Work task:
Where the data below contains pictures, omit them; output the rest word for word.

* * *

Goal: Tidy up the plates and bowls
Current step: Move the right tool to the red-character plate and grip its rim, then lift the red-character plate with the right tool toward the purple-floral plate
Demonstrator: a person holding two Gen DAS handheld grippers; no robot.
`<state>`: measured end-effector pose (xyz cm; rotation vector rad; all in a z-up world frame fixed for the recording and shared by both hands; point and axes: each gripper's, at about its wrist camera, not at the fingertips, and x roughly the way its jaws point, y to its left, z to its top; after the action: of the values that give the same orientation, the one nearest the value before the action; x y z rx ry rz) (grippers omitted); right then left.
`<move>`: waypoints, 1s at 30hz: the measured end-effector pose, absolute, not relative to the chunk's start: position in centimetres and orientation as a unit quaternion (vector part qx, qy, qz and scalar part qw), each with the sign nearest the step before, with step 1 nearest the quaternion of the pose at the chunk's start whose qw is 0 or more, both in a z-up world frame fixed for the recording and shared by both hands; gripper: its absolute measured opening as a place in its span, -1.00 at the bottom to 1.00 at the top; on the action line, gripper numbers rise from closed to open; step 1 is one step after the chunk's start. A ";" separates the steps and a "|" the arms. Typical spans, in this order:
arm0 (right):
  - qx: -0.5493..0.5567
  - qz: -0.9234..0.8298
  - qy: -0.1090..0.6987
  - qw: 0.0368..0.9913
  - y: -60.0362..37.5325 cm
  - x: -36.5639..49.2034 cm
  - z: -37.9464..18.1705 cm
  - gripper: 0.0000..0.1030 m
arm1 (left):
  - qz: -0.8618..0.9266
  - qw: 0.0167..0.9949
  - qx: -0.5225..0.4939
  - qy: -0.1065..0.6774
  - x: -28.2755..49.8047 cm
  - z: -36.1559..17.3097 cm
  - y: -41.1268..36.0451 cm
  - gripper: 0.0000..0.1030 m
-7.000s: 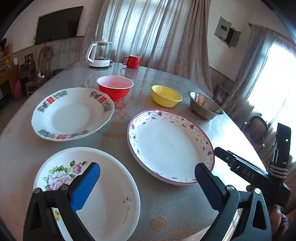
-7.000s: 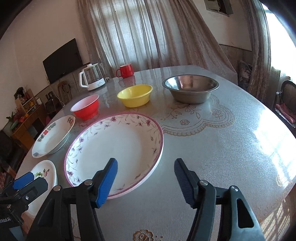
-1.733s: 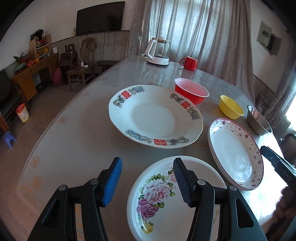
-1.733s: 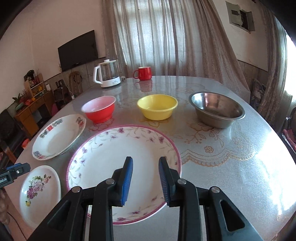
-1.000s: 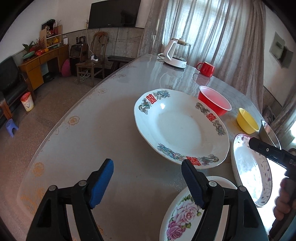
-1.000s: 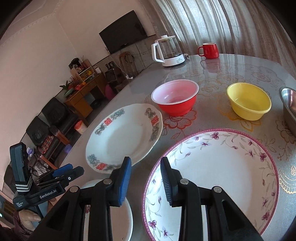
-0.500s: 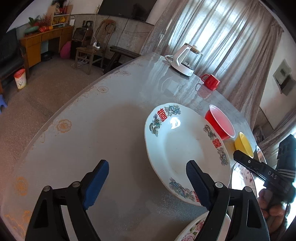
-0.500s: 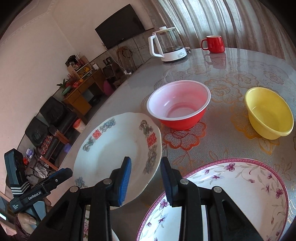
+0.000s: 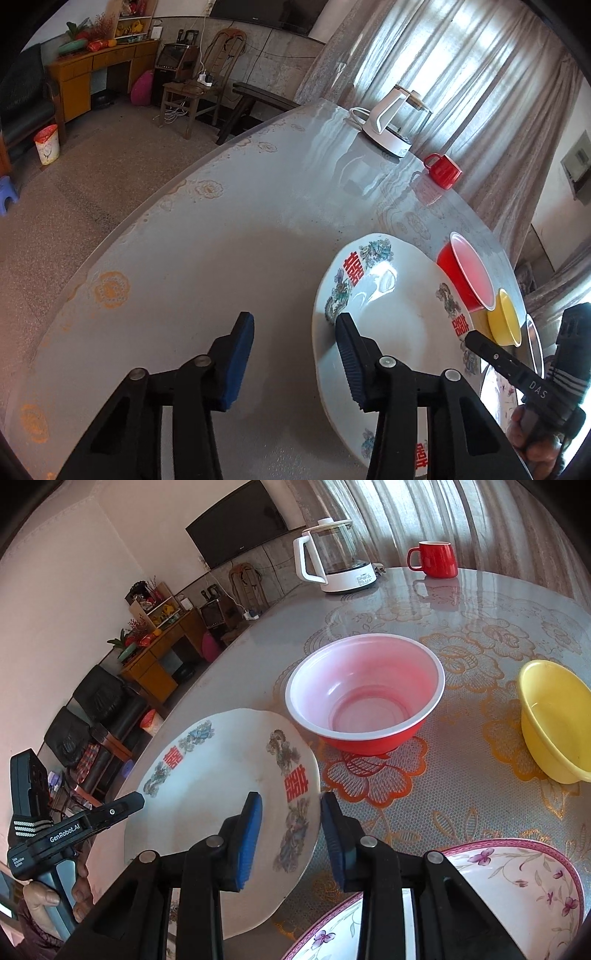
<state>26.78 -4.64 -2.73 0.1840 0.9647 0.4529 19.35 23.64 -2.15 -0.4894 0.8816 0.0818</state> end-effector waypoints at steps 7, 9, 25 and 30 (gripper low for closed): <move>0.070 0.212 0.477 0.850 -3.9 27.8 -3.9 -0.57 | -0.004 0.867 -0.227 0.445 21.4 -3.2 22.1 -0.44; 0.076 0.219 0.482 0.845 -4.1 28.0 -4.0 -0.57 | 0.000 0.874 -0.198 0.443 21.3 -3.0 21.4 -0.45; 0.042 0.219 0.487 0.844 -2.8 28.4 -4.2 -0.42 | -0.025 0.888 -0.186 0.420 21.3 -3.1 20.6 -0.14; 0.049 0.204 0.491 0.846 -2.6 28.0 -3.9 -0.42 | -0.020 0.876 -0.220 0.428 21.0 -3.1 21.7 -0.46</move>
<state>28.05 -2.59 -3.88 0.1033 1.0350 0.4297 20.96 21.70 -3.11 -0.4599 0.8927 -0.0417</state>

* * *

Result for this exercise:
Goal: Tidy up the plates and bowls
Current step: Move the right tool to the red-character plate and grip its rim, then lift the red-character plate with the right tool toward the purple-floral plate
Demonstrator: a person holding two Gen DAS handheld grippers; no robot.
`<state>`: measured end-effector pose (xyz cm; rotation vector rad; all in a z-up world frame fixed for the recording and shared by both hands; point and axes: each gripper's, at about its wrist camera, not at the fingertips, and x roughly the way its jaws point, y to its left, z to its top; after the action: of the values that give the same orientation, the one nearest the value before the action; x y z rx ry rz) (grippers omitted); right then left.
`<move>`: waypoints, 1s at 30hz: the measured end-effector pose, absolute, not relative to the chunk's start: position in centimetres and orientation as a unit quaternion (vector part qx, qy, qz and scalar part qw), each with the sign nearest the step before, with step 1 nearest the quaternion of the pose at the chunk's start whose qw is 0 or more, both in a z-up world frame fixed for the recording and shared by both hands; gripper: its absolute measured opening as a place in its span, -1.00 at the bottom to 1.00 at the top; on the action line, gripper numbers rise from closed to open; step 1 is one step after the chunk's start. A ";" separates the steps and a "|" the arms. Typical spans, in this order:
arm0 (right):
  - qx: -0.5493..0.5567
  - qz: -0.9234..0.8298
  - qy: -0.1090..0.6987
  - qw: 0.0368..0.9913
  - y: -60.0362..37.5325 cm
  - x: -36.5639..49.2034 cm
  - z: -37.9464..18.1705 cm
  - gripper: 0.0000..0.1030 m
arm1 (left):
  - qz: -0.8618..0.9266
  - qw: 0.0167..0.9949
  - qx: -0.5225..0.4939
  - qy: -0.1065..0.6774
  - x: -28.2755..49.8047 cm
  - z: -36.1559..17.3097 cm
  - y: -41.1268..36.0451 cm
  - gripper: 0.0000..0.1030 m
-7.000s: 
-7.000s: 
-1.733s: 
-1.733s: 
-1.000s: 
-1.000s: 
-0.500s: 
-0.500s: 
+0.000s: 
<state>26.78 -4.64 -2.73 0.1840 0.9647 0.4529 19.35 23.64 -2.15 -0.4894 0.8816 0.0818</state> end-effector waypoints at steps 7, 9, 25 and 30 (gripper low for closed): <move>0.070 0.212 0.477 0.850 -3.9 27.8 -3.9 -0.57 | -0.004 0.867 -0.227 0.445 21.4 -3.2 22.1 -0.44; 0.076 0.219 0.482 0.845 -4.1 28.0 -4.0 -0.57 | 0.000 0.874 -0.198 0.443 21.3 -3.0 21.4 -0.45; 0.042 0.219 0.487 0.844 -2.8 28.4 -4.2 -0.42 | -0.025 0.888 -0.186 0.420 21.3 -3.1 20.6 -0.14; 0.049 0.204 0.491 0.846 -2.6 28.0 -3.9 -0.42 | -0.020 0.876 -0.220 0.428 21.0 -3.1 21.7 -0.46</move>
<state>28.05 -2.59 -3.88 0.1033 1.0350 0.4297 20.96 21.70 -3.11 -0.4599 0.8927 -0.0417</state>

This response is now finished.